Above is Spirtokouto (2002) by Yiannis Economides.

Spirtokouto (Matchbox) is an emotionally uncompromising and brutal film depicting family – and by extension societal – breakdown and disintegration, in which Greek family and Greek society is no longer a realm of solidarity, love, self-realisation, trust, honesty and mutual support, but of tension, cruelty, loathing, self-loathing, alienation, conflict, mental torture, frustration, selfishness, repression, disappointment, lies, where there are no boundaries or rules, where we cannot make others conform to our desires, see our reason or pay attention to the flawed choices we know they are making.

An uncomfortable film about how life is and not how it should be, Spirtokouto rebukes the prevailing fatuous, sentimental trend in Greek film, fascinated by sex, lifestyle, hedonism and romance and the imitation of American formulas; and asserts that the most interesting thing about Greece remains the Greeks themselves.

Spirtokouto also suggests a way out of the lyrical tradition that has defined serious Greek film since the 1970s.

Spirtokouto is the antithesis of an Angelopoulos film. Spirtokouto takes place indoors, in a confined space, over a short space of time, with protagonists who aren’t afforded the luxury of an Odyssean journey to escape or work out their alienation but are forced to deal with it in the place where it was created and continues to exist, whose language and emotions are naturalistic, confrontational and raw, functioning on the borders of sanity.

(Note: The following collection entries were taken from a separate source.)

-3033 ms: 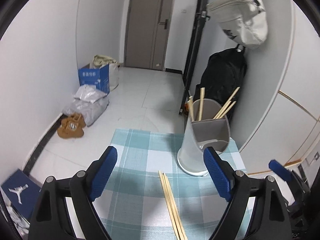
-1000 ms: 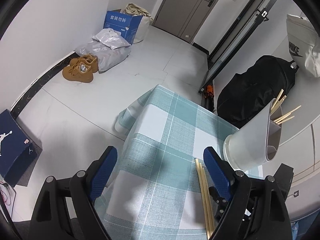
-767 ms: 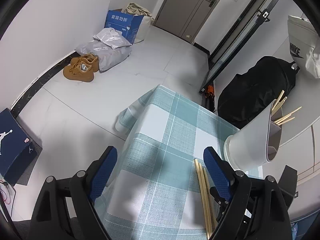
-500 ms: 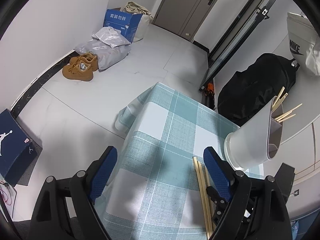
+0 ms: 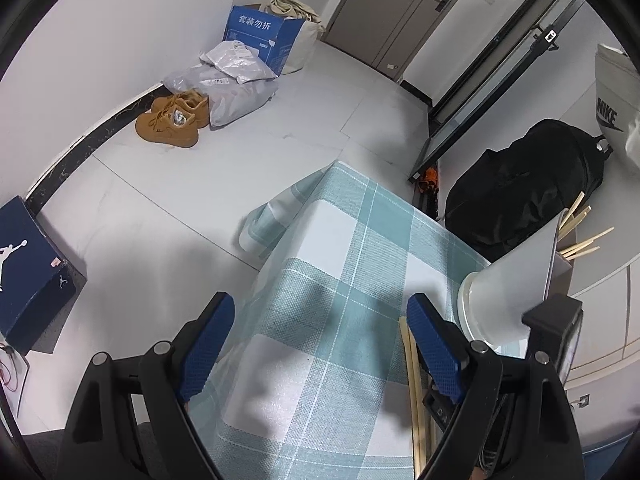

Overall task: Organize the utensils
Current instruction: 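Lower both tools onto the chopstick pile and close the right tool on one, then lift the chopstick in the right tool toward the holder while the left tool grasps one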

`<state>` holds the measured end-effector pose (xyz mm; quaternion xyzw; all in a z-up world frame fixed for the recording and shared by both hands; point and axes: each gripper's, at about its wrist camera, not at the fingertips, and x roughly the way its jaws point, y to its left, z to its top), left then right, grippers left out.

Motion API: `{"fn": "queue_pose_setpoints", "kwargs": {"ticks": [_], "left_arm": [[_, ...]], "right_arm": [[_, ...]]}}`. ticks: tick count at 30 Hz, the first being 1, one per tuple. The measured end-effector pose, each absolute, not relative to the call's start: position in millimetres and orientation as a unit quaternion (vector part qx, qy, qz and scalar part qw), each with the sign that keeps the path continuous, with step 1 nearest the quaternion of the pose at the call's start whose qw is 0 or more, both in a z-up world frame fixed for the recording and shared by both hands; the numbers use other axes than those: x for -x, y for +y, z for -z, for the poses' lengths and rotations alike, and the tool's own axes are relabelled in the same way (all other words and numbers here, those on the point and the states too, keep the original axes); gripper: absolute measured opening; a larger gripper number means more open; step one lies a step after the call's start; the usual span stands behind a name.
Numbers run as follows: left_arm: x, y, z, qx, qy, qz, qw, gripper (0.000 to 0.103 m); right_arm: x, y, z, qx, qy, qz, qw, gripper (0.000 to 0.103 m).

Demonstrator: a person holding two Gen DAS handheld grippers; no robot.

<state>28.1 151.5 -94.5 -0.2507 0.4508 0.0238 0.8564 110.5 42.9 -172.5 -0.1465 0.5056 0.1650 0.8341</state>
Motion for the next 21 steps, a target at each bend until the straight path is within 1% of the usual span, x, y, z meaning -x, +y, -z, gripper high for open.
{"fn": "queue_pose_setpoints", "kwargs": {"ticks": [2,4,7,9,12,15,21], "left_arm": [[-30,155,96,0.245,0.451,-0.024,0.858,0.085],[-32,159,101,0.246,0.458,-0.023,0.854,0.085],[-31,169,109,0.265,0.468,-0.036,0.842,0.085],[-30,175,113,0.286,0.471,-0.039,0.834,0.085],[-28,174,114,0.287,0.474,-0.047,0.831,0.085],[-30,161,114,0.274,0.482,-0.037,0.831,0.085],[-37,114,126,0.200,0.529,-0.002,0.825,0.085]], "right_arm": [[-115,45,173,0.135,0.510,-0.170,0.832,0.009],[-119,48,174,0.126,0.515,-0.170,0.830,0.004],[-123,46,170,0.098,0.516,-0.179,0.832,0.003],[-121,42,162,0.087,0.500,-0.185,0.842,0.003],[-110,30,143,0.062,0.470,-0.195,0.858,0.003],[-95,10,121,0.026,0.438,-0.216,0.873,0.003],[-77,-30,86,-0.042,0.389,-0.238,0.889,0.003]]}}
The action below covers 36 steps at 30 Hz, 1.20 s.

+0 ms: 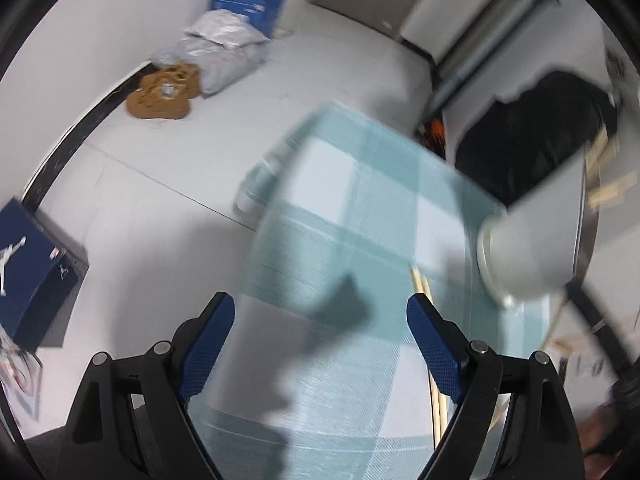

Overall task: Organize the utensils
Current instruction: 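Lift the chopstick in the right tool toward the holder while the left tool grasps one, then grasp a wooden chopstick with the left tool while the right tool holds its chopstick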

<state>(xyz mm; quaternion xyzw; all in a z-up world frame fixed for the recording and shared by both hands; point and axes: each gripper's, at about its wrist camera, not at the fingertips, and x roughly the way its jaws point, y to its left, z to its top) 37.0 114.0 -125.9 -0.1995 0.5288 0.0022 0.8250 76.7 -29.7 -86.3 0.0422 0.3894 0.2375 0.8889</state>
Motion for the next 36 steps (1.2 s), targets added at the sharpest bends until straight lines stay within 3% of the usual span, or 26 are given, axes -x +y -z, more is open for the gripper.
{"fn": "queue_pose_setpoints", "kwargs": {"ticks": [5,16,36], "left_arm": [[-36,72,129,0.102,0.549,0.005,0.830,0.085],[-38,44,144,0.034,0.567,-0.008,0.823,0.085],[-50,38,151,0.031,0.573,-0.062,0.817,0.086]], "right_arm": [[-63,-72,75,-0.098,0.369,-0.241,0.892,0.003],[-46,-131,67,-0.164,0.325,-0.246,0.898,0.003],[-20,-181,49,-0.172,0.310,-0.212,0.911,0.003]]}}
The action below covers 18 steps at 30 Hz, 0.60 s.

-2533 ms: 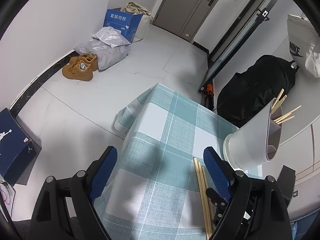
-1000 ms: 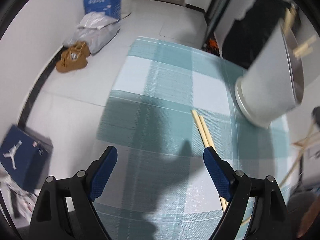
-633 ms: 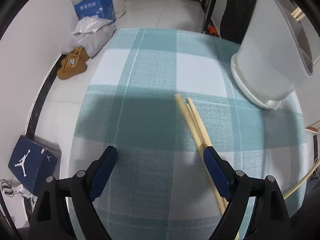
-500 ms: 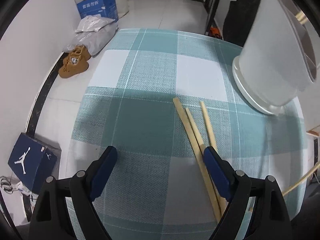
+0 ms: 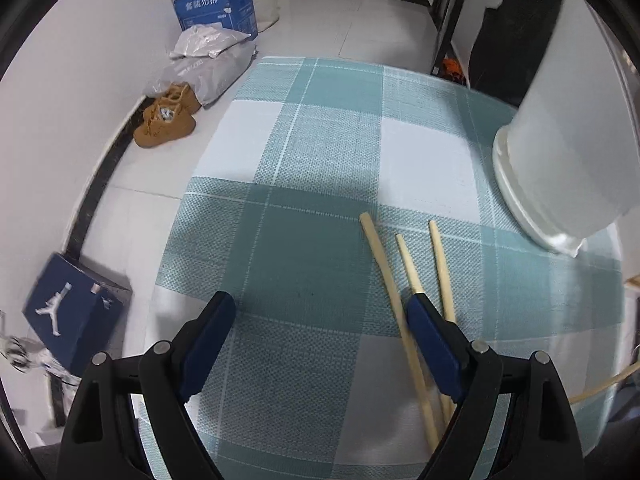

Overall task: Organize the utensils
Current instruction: 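Grasp a wooden chopstick with the left tool while the right tool holds its chopstick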

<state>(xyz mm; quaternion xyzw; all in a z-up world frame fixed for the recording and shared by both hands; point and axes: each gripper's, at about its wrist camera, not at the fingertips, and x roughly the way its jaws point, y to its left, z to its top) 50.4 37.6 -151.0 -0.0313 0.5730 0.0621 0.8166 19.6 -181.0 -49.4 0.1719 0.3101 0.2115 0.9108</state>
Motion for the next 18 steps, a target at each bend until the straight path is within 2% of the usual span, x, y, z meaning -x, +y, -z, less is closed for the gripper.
{"fn": "queue_pose_setpoints", "kwargs": {"ticks": [10,12,17,18], "left_arm": [[-69,43,151,0.043,0.583,-0.073,0.808,0.084],[-72,42,151,0.041,0.582,-0.070,0.809,0.076],[-72,42,151,0.040,0.582,-0.069,0.809,0.073],[-72,41,150,0.040,0.581,-0.068,0.810,0.067]], "right_arm": [[-15,-186,46,-0.181,0.311,-0.208,0.910,0.003],[-15,-186,46,-0.181,0.311,-0.204,0.910,0.004],[-17,-185,47,-0.180,0.312,-0.199,0.911,0.004],[-18,-184,48,-0.177,0.313,-0.196,0.912,0.004]]}}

Unlike Angelopoulos, in Spirtokouto there are no visionary moments, no imaginative indulgences, no poetic, philosophical or political ideals to be considered or which can be said to shape or motivate consciousness, no poetic reveries, no time for contemplation; silence is not a period of peace or epiphany but tension and danger, and life is inevitably a social condition and event in which solitary experiences, where they exist, are not opportunities for self-becoming but extreme states of alienation.

In the clip, brothers-in-law Dimitris and Giorgos fall out over a proposed business venture and Dimitris’ tardiness in fixing the air-conditioning.